:: Listed records

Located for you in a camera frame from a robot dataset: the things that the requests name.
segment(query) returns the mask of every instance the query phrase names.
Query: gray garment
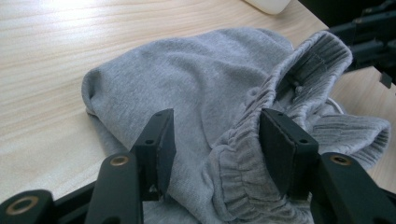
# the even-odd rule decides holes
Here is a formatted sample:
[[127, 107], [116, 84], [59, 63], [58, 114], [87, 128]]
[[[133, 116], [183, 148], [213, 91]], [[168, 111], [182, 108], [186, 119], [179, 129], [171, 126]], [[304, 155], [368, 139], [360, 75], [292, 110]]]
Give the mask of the gray garment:
[[281, 35], [238, 28], [156, 41], [84, 77], [82, 97], [108, 154], [129, 149], [152, 114], [175, 109], [172, 202], [145, 203], [147, 223], [309, 223], [307, 202], [279, 197], [258, 140], [263, 107], [290, 116], [319, 153], [365, 168], [389, 143], [390, 125], [326, 104], [351, 62], [319, 32], [296, 50]]

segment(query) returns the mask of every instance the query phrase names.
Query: tabletop
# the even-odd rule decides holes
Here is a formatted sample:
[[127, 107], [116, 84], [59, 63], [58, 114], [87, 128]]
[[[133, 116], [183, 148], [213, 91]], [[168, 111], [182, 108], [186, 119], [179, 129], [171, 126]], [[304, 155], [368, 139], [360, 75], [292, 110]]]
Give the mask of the tabletop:
[[[298, 1], [275, 16], [240, 0], [2, 1], [0, 202], [28, 189], [55, 199], [96, 179], [106, 157], [81, 99], [83, 76], [129, 49], [240, 26], [277, 31], [297, 47], [326, 26]], [[396, 117], [396, 88], [374, 68], [344, 75], [332, 98], [348, 113]], [[396, 192], [396, 141], [369, 174]]]

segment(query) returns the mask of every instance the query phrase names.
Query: white object
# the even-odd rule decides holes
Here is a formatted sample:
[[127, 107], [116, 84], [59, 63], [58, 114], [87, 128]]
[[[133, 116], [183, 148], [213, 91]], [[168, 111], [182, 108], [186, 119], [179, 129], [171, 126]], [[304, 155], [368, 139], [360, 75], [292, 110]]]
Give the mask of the white object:
[[290, 0], [246, 0], [248, 3], [268, 14], [278, 14], [283, 11]]

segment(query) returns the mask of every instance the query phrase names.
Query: gray cloth
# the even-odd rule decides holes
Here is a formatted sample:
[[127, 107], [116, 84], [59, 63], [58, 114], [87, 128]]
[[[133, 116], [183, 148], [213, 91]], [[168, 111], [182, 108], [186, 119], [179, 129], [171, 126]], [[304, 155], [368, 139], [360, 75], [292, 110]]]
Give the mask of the gray cloth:
[[365, 168], [389, 143], [389, 123], [326, 104], [351, 53], [327, 32], [296, 50], [281, 35], [238, 28], [133, 49], [84, 77], [82, 97], [108, 154], [129, 149], [152, 114], [175, 109], [172, 202], [145, 203], [147, 223], [309, 223], [307, 202], [281, 198], [258, 140], [263, 107]]

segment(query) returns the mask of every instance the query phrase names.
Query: wooden table
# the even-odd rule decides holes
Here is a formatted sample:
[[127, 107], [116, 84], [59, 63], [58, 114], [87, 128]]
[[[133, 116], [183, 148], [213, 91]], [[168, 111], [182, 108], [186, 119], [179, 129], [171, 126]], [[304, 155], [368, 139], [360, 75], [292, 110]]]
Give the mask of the wooden table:
[[[277, 16], [239, 0], [131, 2], [0, 3], [0, 202], [28, 189], [49, 189], [57, 199], [96, 178], [105, 154], [80, 95], [83, 76], [95, 66], [170, 36], [252, 26], [297, 46], [326, 28], [295, 0]], [[332, 96], [351, 114], [394, 125], [396, 88], [377, 80], [373, 68], [346, 75]], [[395, 160], [392, 141], [370, 171], [393, 192]]]

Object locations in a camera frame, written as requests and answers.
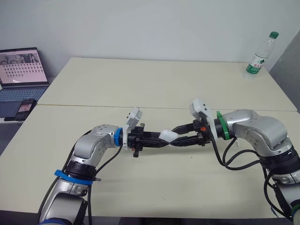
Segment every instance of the black cable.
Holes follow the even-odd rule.
[[[239,156],[240,154],[246,153],[246,152],[250,152],[250,153],[254,153],[254,154],[258,155],[257,152],[254,150],[245,149],[245,150],[235,153],[227,162],[223,161],[223,163],[225,163],[226,165],[229,165],[237,156]]]
[[[226,163],[223,163],[223,161],[221,160],[221,157],[220,157],[220,154],[219,154],[219,151],[218,151],[218,147],[217,147],[215,138],[214,138],[214,136],[213,136],[213,134],[212,134],[212,131],[211,131],[210,127],[209,127],[209,126],[206,126],[206,128],[208,129],[208,131],[209,131],[209,133],[210,133],[212,146],[213,146],[214,151],[215,151],[215,154],[216,154],[216,156],[217,156],[217,160],[219,161],[219,163],[220,163],[222,166],[225,166],[225,167],[226,167],[227,169],[229,169],[229,170],[244,170],[244,169],[247,169],[247,168],[249,168],[249,167],[251,167],[251,166],[253,166],[253,165],[255,165],[255,164],[258,164],[258,163],[261,163],[261,162],[262,162],[261,160],[256,160],[256,161],[254,161],[254,162],[252,162],[252,163],[248,163],[247,165],[243,165],[243,166],[240,166],[240,167],[229,167]]]
[[[265,179],[265,181],[264,181],[264,183],[263,183],[263,192],[264,192],[264,196],[265,196],[267,202],[270,204],[270,206],[271,206],[274,210],[276,210],[279,214],[281,214],[281,215],[284,216],[285,218],[287,218],[287,219],[293,221],[291,217],[289,217],[289,216],[286,215],[284,212],[282,212],[280,209],[278,209],[278,208],[271,202],[271,200],[270,200],[270,198],[269,198],[269,196],[268,196],[267,184],[268,184],[268,182],[269,182],[271,176],[272,176],[272,174],[269,173],[268,176],[267,176],[267,178]]]
[[[240,167],[229,167],[229,166],[225,166],[228,170],[244,170],[244,169],[247,169],[253,165],[256,165],[258,163],[261,163],[260,160],[256,160],[256,161],[253,161],[252,163],[248,163],[246,165],[243,165],[243,166],[240,166]]]
[[[114,158],[117,157],[117,155],[121,152],[122,146],[119,147],[119,150],[117,151],[117,153],[111,157],[109,160],[107,160],[102,166],[99,167],[99,169],[96,170],[96,174],[95,176],[99,173],[100,170],[103,169],[103,167],[105,167],[107,164],[109,164]]]
[[[92,225],[92,207],[90,205],[90,196],[92,193],[92,185],[89,185],[89,192],[88,192],[88,213],[89,213],[89,225]]]
[[[230,144],[226,147],[224,153],[223,153],[223,163],[225,163],[225,158],[226,158],[226,154],[228,152],[228,150],[231,148],[231,146],[235,143],[235,141],[237,140],[237,137],[234,136],[233,140],[230,142]]]
[[[73,154],[73,152],[74,152],[74,147],[75,147],[75,144],[74,144],[74,146],[72,147],[72,149],[71,149],[71,151],[70,151],[70,153],[69,153],[69,155],[68,155],[68,157],[67,157],[67,160],[66,160],[64,166],[62,167],[62,170],[61,170],[62,172],[65,171],[65,169],[66,169],[66,167],[67,167],[67,165],[68,165],[68,163],[69,163],[69,161],[70,161],[70,158],[72,157],[72,154]],[[46,192],[46,194],[45,194],[45,196],[44,196],[44,198],[43,198],[43,200],[42,200],[42,202],[41,202],[41,204],[40,204],[40,206],[39,206],[39,208],[38,208],[38,212],[37,212],[37,223],[39,223],[39,219],[40,219],[40,217],[41,217],[42,210],[43,210],[43,207],[44,207],[44,205],[45,205],[45,202],[46,202],[46,200],[47,200],[47,198],[48,198],[50,192],[52,191],[54,185],[55,185],[56,182],[58,181],[58,179],[59,179],[59,177],[56,177],[55,180],[53,181],[53,183],[50,185],[49,189],[47,190],[47,192]]]
[[[218,151],[218,147],[217,147],[217,144],[216,144],[216,141],[215,141],[215,138],[214,138],[214,135],[212,134],[212,131],[210,129],[210,126],[206,126],[206,128],[208,129],[209,133],[210,133],[210,137],[211,137],[211,143],[212,143],[212,146],[214,148],[214,151],[215,151],[215,154],[217,156],[217,160],[219,161],[219,163],[222,165],[222,166],[225,166],[225,164],[222,162],[221,160],[221,157],[220,157],[220,154],[219,154],[219,151]]]
[[[266,170],[266,168],[262,168],[262,171],[263,171],[264,178],[266,179],[267,176],[268,176],[268,175],[267,175],[267,170]],[[270,182],[268,182],[267,185],[268,185],[270,188],[274,189],[273,186],[270,184]]]

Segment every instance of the laptop keyboard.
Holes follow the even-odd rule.
[[[46,88],[40,89],[21,89],[21,90],[1,90],[0,91],[0,101],[23,101],[25,99],[33,98],[39,100]]]

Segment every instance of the green ring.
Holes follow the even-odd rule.
[[[222,125],[222,129],[223,129],[223,132],[225,134],[225,140],[229,140],[230,137],[229,137],[229,132],[228,132],[228,129],[227,129],[227,125],[226,125],[226,122],[222,116],[222,114],[220,113],[220,111],[217,111],[217,118],[220,120],[221,122],[221,125]]]

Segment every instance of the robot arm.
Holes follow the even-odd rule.
[[[259,116],[251,110],[236,110],[223,116],[218,113],[217,119],[213,119],[209,108],[199,99],[193,101],[190,111],[196,118],[193,123],[178,126],[172,132],[145,132],[144,124],[137,127],[142,112],[135,108],[127,117],[127,123],[123,128],[101,125],[82,136],[76,142],[74,151],[71,152],[63,169],[55,172],[57,178],[52,184],[53,191],[47,202],[45,202],[46,195],[39,210],[40,224],[82,224],[88,206],[83,197],[90,190],[93,181],[99,180],[96,174],[103,166],[98,170],[96,166],[108,148],[120,147],[118,153],[122,146],[131,148],[134,150],[134,157],[138,157],[143,147],[160,148],[168,144],[204,146],[212,141],[220,164],[237,170],[228,166],[231,159],[226,163],[225,155],[221,160],[216,146],[217,138],[220,137],[226,140],[234,138],[233,141],[237,137],[243,138],[253,146],[259,157],[254,164],[260,163],[265,171],[264,191],[267,201],[277,209],[270,202],[266,191],[269,179],[272,178],[275,182],[272,188],[283,210],[281,214],[289,219],[293,217],[294,224],[298,224],[300,159],[284,125],[275,118]],[[197,135],[178,138],[177,134],[191,131],[197,132]]]
[[[287,136],[284,125],[275,118],[259,116],[252,110],[236,110],[223,116],[218,112],[217,119],[211,121],[210,111],[199,99],[193,101],[190,111],[196,120],[192,124],[176,127],[173,132],[184,134],[196,131],[197,135],[178,138],[171,144],[176,146],[205,145],[210,140],[214,143],[216,136],[225,140],[234,138],[234,141],[237,137],[245,139],[252,145],[259,160],[244,168],[260,163],[266,174],[264,193],[267,201],[283,216],[289,219],[294,218],[294,224],[300,223],[300,158]],[[221,165],[232,170],[242,168],[229,167],[229,163],[225,162],[225,155],[221,160],[217,146],[215,144],[213,146]],[[267,184],[270,178],[275,182],[270,186],[273,188],[283,212],[277,209],[268,197]]]

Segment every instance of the white wall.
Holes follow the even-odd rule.
[[[54,76],[72,56],[249,61],[275,30],[270,70],[299,10],[299,0],[1,0],[0,49],[36,46]]]

::::

◆ Task requirements
What lines above run from the one with "Query: wooden table" to the one with "Segment every instance of the black cable."? Give them again exactly, ends included, and leave the pictures out.

◆ Task solution
Query: wooden table
# the even-odd rule decides holes
Here is a formatted sample:
[[127, 107], [116, 84], [59, 63], [58, 114], [87, 128]]
[[[133, 116], [183, 148], [213, 91]], [[168, 111], [182, 108], [186, 119], [179, 129], [171, 126]], [[304, 155], [368, 139], [360, 75], [292, 110]]]
Give the mask of the wooden table:
[[[277, 16], [239, 0], [131, 2], [0, 3], [0, 202], [28, 189], [49, 189], [57, 199], [96, 178], [105, 154], [80, 95], [83, 76], [95, 66], [170, 36], [252, 26], [297, 46], [326, 28], [295, 0]], [[332, 96], [351, 114], [394, 125], [396, 88], [377, 80], [373, 68], [346, 75]], [[395, 160], [392, 141], [370, 171], [393, 192]]]

Object locations in a camera frame, written as requests and answers.
Segment every instance of the black cable.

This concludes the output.